→ **Task prompt**: Exactly reproduce the lines of the listing below from the one containing "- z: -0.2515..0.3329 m" through the one containing "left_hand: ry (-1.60". Skip the images.

→ **Available records**:
= = = = = = =

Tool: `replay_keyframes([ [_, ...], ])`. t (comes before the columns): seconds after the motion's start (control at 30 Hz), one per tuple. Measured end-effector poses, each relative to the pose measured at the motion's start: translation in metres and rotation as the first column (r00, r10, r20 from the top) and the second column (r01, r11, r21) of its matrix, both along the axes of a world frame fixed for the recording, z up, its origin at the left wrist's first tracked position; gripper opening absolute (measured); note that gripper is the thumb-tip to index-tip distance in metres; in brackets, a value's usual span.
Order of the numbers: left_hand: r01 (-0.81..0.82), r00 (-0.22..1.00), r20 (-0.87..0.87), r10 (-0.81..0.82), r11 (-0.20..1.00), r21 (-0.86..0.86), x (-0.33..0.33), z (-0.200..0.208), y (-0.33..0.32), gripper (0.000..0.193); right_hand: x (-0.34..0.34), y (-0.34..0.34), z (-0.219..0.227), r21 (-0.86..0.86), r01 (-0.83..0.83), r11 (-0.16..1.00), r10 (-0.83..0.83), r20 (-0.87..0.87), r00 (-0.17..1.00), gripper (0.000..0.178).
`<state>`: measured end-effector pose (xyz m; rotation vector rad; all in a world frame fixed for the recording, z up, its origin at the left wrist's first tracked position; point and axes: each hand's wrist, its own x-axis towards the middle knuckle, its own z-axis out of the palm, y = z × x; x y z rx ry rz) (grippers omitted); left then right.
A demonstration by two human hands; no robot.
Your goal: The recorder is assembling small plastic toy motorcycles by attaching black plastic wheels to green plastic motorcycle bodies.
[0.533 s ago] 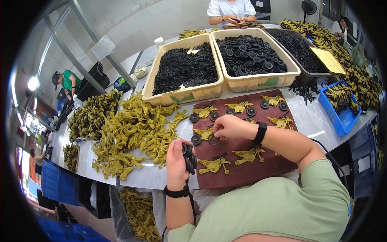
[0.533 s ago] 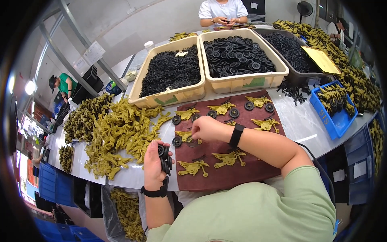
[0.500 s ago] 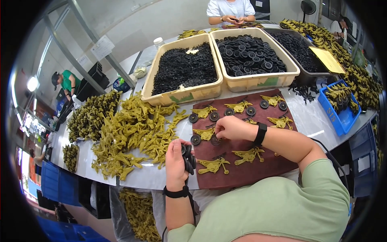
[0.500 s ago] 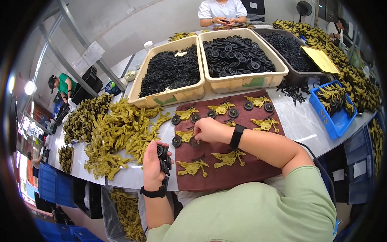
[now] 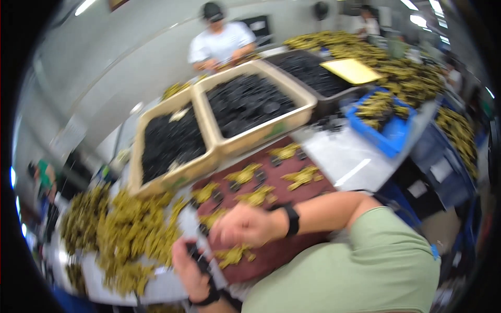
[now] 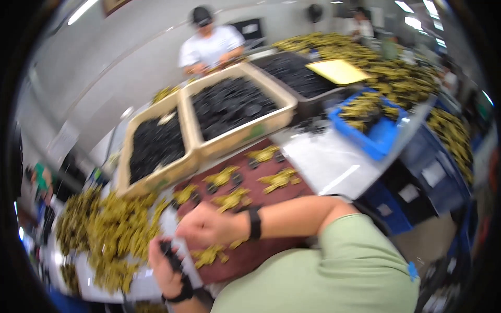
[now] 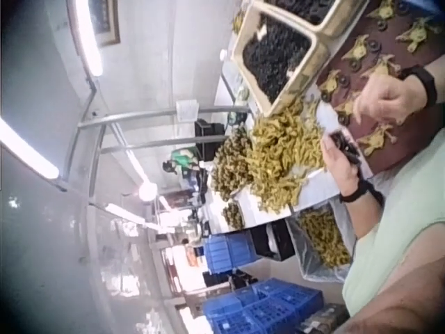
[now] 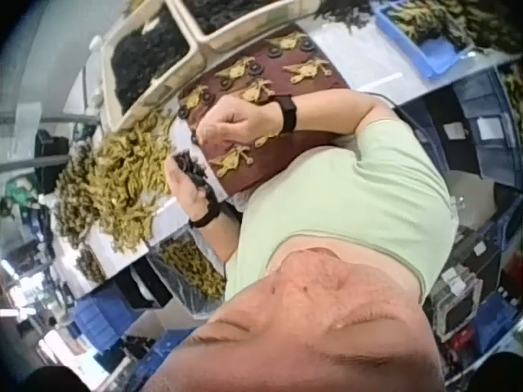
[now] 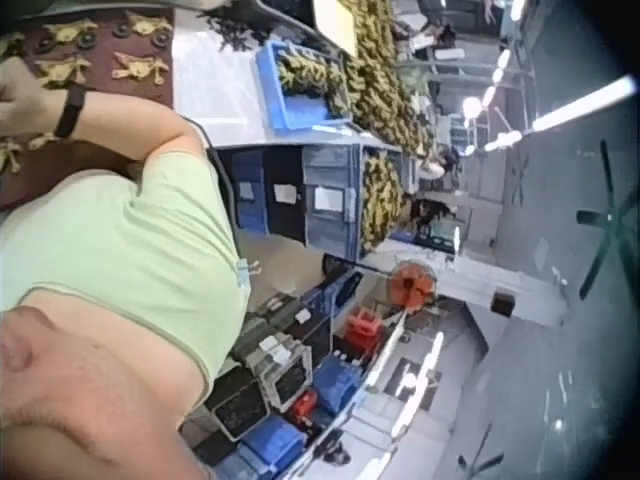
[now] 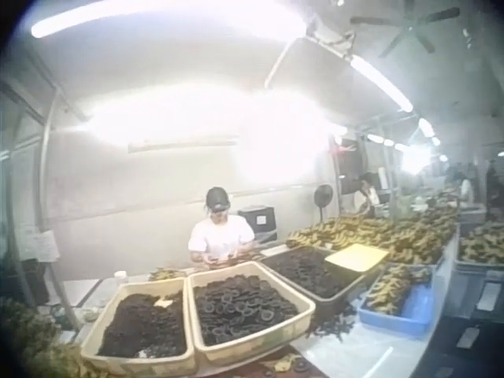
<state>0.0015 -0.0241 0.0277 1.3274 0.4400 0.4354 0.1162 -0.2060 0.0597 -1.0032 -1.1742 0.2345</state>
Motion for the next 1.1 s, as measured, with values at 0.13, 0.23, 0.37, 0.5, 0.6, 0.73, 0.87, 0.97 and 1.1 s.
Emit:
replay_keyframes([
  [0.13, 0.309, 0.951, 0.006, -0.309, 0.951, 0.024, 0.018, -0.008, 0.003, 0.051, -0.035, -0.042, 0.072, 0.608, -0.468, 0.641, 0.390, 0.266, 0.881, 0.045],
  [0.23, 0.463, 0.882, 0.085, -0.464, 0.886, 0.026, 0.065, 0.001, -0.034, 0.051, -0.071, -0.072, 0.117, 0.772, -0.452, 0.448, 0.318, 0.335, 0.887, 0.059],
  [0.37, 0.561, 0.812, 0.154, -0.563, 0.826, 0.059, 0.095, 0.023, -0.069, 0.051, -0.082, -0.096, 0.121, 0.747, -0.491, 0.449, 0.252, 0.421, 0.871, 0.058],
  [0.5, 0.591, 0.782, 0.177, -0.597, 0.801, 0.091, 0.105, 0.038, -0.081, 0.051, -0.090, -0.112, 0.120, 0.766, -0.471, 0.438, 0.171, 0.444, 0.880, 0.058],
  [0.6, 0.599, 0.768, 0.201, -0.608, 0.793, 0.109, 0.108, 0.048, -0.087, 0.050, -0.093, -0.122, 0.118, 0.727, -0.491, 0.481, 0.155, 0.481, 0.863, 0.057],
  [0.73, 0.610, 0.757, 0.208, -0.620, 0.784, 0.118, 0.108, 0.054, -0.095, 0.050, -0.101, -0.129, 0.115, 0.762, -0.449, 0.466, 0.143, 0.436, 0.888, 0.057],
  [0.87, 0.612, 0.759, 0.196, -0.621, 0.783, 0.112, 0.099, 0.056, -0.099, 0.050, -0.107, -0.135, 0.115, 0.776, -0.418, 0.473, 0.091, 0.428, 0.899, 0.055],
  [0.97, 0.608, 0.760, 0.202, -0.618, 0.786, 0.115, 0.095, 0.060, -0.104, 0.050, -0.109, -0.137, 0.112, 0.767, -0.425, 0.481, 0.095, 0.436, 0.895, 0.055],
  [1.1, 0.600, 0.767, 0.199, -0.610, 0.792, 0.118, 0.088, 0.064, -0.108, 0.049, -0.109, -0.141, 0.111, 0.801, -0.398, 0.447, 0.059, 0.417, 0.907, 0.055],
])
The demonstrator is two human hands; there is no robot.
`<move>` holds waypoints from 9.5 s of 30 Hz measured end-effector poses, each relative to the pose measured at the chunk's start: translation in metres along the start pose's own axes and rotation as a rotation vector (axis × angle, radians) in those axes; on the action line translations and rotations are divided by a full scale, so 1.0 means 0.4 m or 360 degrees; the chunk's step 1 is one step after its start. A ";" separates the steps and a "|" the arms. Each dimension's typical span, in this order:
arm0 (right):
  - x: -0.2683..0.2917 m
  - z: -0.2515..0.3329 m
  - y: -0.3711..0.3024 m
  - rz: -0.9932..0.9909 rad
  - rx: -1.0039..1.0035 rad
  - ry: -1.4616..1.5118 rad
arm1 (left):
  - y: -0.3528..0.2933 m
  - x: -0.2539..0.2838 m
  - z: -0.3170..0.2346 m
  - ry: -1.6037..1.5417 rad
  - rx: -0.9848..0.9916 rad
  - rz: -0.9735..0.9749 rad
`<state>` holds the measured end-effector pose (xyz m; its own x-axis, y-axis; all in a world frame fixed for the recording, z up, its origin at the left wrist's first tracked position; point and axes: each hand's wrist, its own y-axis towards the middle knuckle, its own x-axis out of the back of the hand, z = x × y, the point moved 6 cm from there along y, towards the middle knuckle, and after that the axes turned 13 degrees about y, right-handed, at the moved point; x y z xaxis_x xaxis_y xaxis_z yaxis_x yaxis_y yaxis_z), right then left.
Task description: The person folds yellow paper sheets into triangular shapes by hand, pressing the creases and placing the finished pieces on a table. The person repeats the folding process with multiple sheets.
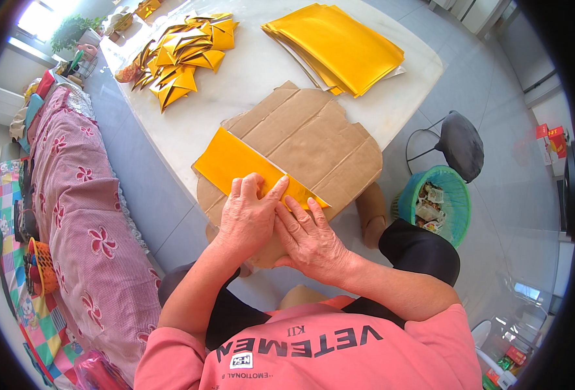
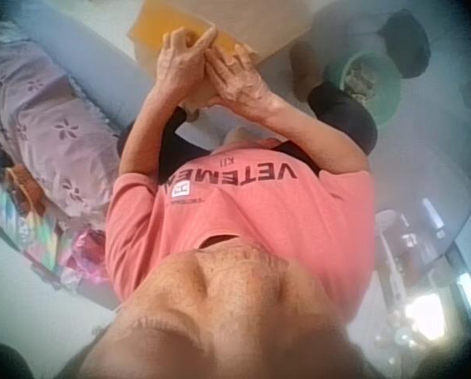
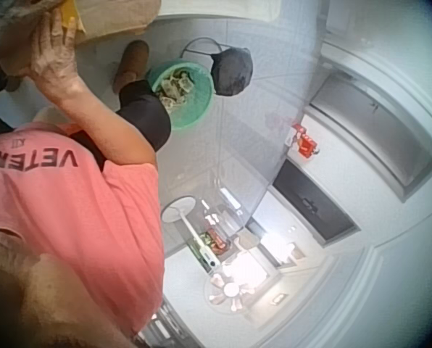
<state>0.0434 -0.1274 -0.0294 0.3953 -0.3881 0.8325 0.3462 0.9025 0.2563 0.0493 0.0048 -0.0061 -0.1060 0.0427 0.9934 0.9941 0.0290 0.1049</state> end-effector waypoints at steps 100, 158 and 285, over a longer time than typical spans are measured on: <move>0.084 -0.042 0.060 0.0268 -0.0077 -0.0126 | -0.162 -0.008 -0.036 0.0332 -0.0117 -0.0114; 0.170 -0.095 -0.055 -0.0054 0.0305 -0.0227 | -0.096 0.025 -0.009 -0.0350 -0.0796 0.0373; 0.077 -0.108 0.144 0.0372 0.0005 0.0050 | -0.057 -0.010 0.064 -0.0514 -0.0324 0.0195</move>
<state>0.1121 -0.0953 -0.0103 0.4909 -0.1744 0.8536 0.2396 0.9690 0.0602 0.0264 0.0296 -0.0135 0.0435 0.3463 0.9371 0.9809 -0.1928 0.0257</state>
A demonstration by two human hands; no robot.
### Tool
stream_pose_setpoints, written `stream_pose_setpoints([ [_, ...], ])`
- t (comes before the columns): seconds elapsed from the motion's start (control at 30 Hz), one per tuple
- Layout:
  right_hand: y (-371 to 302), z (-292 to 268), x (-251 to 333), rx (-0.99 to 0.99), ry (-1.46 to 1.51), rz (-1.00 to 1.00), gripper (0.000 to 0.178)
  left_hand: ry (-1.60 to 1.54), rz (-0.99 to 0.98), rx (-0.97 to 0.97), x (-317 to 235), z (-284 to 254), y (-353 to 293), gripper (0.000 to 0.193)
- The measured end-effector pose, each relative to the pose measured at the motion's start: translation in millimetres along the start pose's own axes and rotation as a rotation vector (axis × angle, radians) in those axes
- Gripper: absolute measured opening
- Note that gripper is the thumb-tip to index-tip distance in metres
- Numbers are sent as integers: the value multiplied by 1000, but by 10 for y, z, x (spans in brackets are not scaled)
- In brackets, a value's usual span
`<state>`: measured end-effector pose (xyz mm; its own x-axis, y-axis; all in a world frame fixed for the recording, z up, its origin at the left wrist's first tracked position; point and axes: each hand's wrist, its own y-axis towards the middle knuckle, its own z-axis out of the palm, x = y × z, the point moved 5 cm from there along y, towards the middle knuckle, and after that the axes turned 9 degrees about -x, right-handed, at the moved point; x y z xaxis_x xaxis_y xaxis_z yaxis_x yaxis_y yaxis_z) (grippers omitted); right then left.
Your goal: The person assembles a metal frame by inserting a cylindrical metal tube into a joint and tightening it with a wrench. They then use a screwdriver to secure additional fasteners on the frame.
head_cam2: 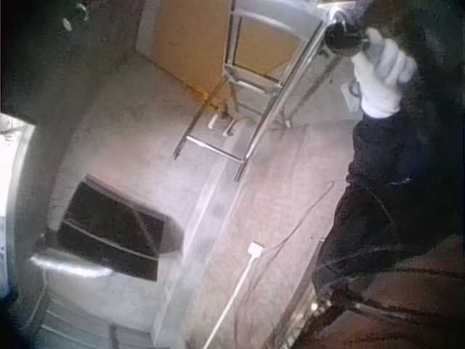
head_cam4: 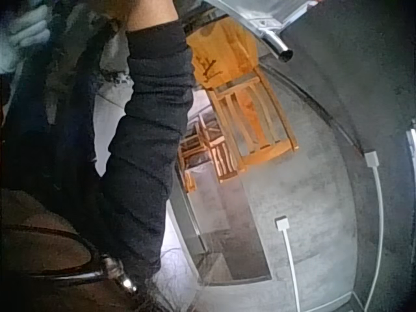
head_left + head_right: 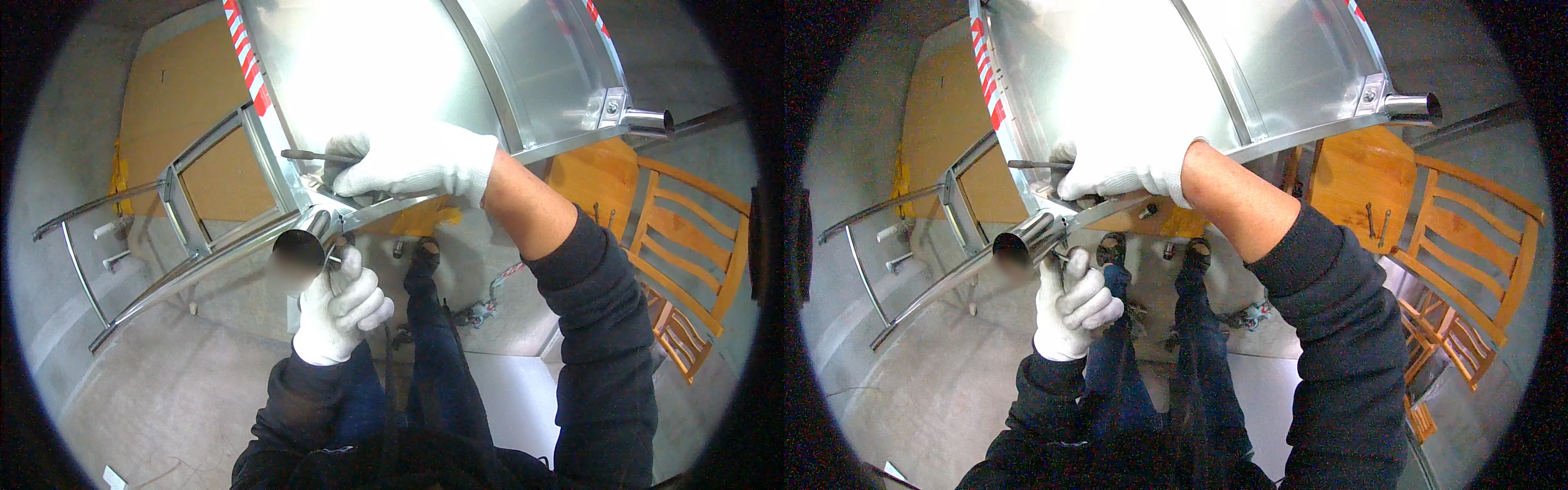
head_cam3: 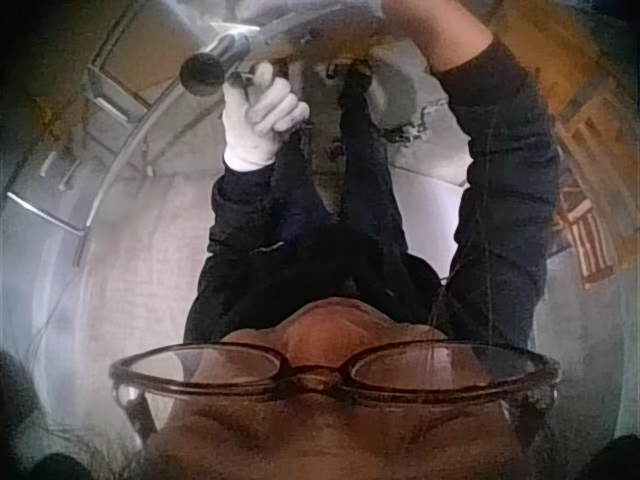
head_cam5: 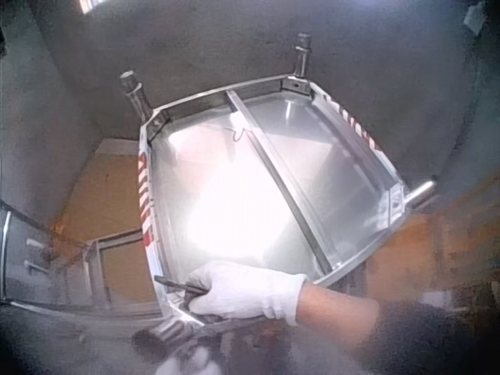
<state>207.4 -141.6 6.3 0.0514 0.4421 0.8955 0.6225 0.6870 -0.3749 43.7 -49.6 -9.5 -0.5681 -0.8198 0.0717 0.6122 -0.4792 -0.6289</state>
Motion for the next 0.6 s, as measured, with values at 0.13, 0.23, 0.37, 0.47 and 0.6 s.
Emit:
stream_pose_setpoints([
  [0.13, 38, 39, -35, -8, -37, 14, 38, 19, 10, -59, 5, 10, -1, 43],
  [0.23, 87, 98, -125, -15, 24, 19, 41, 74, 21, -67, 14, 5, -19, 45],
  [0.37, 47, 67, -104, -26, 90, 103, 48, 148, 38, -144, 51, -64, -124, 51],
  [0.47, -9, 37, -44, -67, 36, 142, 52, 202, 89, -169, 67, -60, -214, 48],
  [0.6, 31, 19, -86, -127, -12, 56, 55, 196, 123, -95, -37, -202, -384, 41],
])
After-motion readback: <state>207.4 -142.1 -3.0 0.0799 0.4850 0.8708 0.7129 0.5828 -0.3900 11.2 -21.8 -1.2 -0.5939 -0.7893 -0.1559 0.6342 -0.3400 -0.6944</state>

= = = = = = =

→ **Solution**:
  - z: -0.2515..0.3329 m
  - y: -0.3711..0.3024 m
  - rz: -0.9932..0.9909 rad
  - rx: -1.0039..1.0035 rad
  - ry: -1.4616..1.5118 rad
arm1 (left):
  - y: -0.3528..0.2933 m
  - x: -0.2539..0.2838 m
  - z: -0.3170..0.2346 m
  - ry: -1.6037..1.5417 rad
  - rx: -0.9848..0.9916 rad
  - rz: -0.9735..0.9749 rad
`<state>` holds the measured end-effector pose (xyz m; its own x-axis, y-axis; all in a world frame fixed for the recording, z up, its origin at the left wrist's first tracked position; point and axes: each hand's wrist, its own y-axis towards the middle knuckle, its own x-axis out of the back of the hand, z = x × y, the point moved 6 cm from there along y, towards the middle knuckle, and after that the axes turned 13 degrees about y, right-handed, at the moved point; x y z xaxis_x xaxis_y xaxis_z yaxis_x yaxis_y yaxis_z), right then left.
Task description: The person folds yellow paper sheets into triangular shapes by hand, pressing the creases and placing the finished pieces on a table. The person repeats the folding process with multiple sheets.
<state>0.0434 -0.1274 -0.0294 0.3953 -0.3881 0.8325 0.3462 0.9025 0.2563 0.0493 0.0048 -0.0061 -0.1060 0.0427 0.9934 0.9941 0.0290 0.1049</state> end-effector waypoints at steps 100, 158 and 285, over a longer time than typical spans are measured on: <move>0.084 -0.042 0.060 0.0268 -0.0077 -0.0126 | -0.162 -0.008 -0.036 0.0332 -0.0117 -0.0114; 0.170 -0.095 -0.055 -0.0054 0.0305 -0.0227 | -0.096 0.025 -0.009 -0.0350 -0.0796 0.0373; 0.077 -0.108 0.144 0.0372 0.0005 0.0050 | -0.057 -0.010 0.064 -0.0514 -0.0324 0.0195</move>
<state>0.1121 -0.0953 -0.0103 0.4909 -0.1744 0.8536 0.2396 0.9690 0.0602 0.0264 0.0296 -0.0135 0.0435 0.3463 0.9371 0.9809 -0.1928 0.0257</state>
A demonstration by two human hands; no robot.
### Tool
stream_pose_setpoints, written `stream_pose_setpoints([ [_, ...], ])`
- t (comes before the columns): seconds elapsed from the motion's start (control at 30 Hz), one per tuple
- Layout:
  right_hand: y (-371 to 302), z (-292 to 268), x (-251 to 333), rx (-0.99 to 0.99), ry (-1.46 to 1.51), rz (-1.00 to 1.00), gripper (0.000 to 0.178)
  left_hand: ry (-1.60 to 1.54), rz (-0.99 to 0.98), rx (-0.97 to 0.97), x (-317 to 235), z (-284 to 254), y (-353 to 293), gripper (0.000 to 0.193)

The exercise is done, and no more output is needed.